## TASK DESCRIPTION
Type out the data again, word for word and in full.

## DATA EXCERPT
———

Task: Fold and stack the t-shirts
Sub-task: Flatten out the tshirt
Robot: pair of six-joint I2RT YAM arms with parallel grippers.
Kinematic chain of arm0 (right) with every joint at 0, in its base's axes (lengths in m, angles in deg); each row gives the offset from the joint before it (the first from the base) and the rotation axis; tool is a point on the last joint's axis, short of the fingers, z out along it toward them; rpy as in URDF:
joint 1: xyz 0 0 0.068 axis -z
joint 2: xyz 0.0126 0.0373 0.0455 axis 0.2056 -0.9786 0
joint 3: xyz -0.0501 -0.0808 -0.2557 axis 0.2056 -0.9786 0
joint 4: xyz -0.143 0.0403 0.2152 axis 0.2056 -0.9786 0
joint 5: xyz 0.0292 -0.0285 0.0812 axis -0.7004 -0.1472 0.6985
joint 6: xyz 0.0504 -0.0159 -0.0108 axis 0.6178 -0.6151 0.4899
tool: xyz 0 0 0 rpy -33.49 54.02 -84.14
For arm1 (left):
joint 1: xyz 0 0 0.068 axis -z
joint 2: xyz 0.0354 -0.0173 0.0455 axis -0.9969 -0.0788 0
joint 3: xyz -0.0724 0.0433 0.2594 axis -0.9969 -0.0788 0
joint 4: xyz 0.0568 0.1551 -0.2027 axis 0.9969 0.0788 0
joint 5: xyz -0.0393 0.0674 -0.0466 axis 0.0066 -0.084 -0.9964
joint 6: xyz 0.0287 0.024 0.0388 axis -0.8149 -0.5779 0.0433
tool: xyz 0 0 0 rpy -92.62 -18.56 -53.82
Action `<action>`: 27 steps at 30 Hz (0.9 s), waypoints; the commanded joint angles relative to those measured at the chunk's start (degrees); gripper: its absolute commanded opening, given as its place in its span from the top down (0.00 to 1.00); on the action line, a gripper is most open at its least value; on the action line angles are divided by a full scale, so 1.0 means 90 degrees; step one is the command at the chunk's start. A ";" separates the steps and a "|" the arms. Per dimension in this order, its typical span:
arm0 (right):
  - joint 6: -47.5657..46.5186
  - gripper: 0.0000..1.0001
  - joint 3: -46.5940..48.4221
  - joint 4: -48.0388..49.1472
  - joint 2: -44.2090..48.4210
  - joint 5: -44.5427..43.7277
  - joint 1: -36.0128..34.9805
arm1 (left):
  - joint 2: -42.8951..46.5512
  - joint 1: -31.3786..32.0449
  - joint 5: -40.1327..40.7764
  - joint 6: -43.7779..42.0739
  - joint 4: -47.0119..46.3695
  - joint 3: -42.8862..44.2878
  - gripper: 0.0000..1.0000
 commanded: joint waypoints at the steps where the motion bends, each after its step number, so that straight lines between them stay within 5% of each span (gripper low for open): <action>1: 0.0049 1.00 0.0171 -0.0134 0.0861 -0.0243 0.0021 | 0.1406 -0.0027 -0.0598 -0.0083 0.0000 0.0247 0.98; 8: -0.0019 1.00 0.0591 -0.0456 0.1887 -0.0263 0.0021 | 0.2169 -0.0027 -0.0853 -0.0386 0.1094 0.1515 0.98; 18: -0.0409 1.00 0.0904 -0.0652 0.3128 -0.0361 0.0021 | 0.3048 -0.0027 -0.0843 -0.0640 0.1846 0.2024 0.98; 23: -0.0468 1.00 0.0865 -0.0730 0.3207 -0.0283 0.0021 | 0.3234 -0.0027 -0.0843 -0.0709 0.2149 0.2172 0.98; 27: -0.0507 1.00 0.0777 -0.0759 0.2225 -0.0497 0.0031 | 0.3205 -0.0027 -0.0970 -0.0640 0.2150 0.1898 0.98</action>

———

## RESPONSE AREA
Task: Fold and stack the t-shirts
Sub-task: Flatten out the tshirt
Robot: pair of six-joint I2RT YAM arms with parallel grippers.
Kinematic chain of arm0 (right) with every joint at 0, in its base's axes (lengths in m, angles in deg); each row gives the offset from the joint before it (the first from the base) and the rotation axis; tool is a point on the last joint's axis, short of the fingers, z out along it toward them; rpy as in URDF:
joint 1: xyz 0 0 0.068 axis -z
joint 2: xyz 0.0126 0.0373 0.0455 axis 0.2056 -0.9786 0
joint 3: xyz -0.0501 -0.0808 -0.2557 axis 0.2056 -0.9786 0
joint 4: xyz -0.143 0.0403 0.2152 axis 0.2056 -0.9786 0
joint 5: xyz 0.0292 -0.0285 0.0812 axis -0.7004 -0.1472 0.6985
joint 6: xyz 0.0504 -0.0159 -0.0108 axis 0.6178 -0.6151 0.4899
tool: xyz 0 0 0 rpy -33.49 54.02 -84.14
For arm1 (left):
joint 1: xyz 0 0 0.068 axis -z
joint 2: xyz 0.0354 -0.0173 0.0455 axis -0.9969 -0.0788 0
joint 3: xyz -0.0724 0.0433 0.2594 axis -0.9969 -0.0788 0
joint 4: xyz 0.0568 0.1551 -0.2027 axis 0.9969 0.0788 0
joint 5: xyz -0.0393 0.0674 -0.0466 axis 0.0066 -0.084 -0.9964
joint 6: xyz 0.0287 0.024 0.0388 axis -0.8149 -0.5779 0.0433
tool: xyz 0 0 0 rpy -92.62 -18.56 -53.82
Action `<action>`: 27 steps at 30 Hz (0.9 s), waypoints; the commanded joint angles relative to those measured at the chunk's start (degrees); gripper: its absolute commanded opening, given as its place in its span from the top down (0.00 to 1.00); on the action line, a gripper is most open at its least value; on the action line angles are divided by a full scale, so 1.0 means 90 degrees; step one is the command at the chunk's start. A ";" separates the steps and a "|" the arms. Per dimension in this order, its typical span:
arm0 (right):
  - joint 6: -47.5657..46.5186
  - gripper: 0.0000..1.0001
  - joint 3: -46.5940..48.4221
  - joint 4: -48.0388..49.1472
  - joint 2: -44.2090..48.4210
  - joint 5: -44.5427..43.7277
  - joint 1: -36.0128..34.9805
arm1 (left):
  - joint 2: -42.8951..46.5512
  - joint 1: -31.3786..32.0449
  - joint 5: -40.1327..40.7764
  - joint 6: -43.7779..42.0739
  - joint 4: -47.0119..46.3695
  - joint 3: -42.8862..44.2878
  - gripper: 0.0000..1.0000
 commanded: joint waypoints at the steps where the motion bends, each after its step number, so that straight lines between them stay within 5% of each span (gripper low for open): <action>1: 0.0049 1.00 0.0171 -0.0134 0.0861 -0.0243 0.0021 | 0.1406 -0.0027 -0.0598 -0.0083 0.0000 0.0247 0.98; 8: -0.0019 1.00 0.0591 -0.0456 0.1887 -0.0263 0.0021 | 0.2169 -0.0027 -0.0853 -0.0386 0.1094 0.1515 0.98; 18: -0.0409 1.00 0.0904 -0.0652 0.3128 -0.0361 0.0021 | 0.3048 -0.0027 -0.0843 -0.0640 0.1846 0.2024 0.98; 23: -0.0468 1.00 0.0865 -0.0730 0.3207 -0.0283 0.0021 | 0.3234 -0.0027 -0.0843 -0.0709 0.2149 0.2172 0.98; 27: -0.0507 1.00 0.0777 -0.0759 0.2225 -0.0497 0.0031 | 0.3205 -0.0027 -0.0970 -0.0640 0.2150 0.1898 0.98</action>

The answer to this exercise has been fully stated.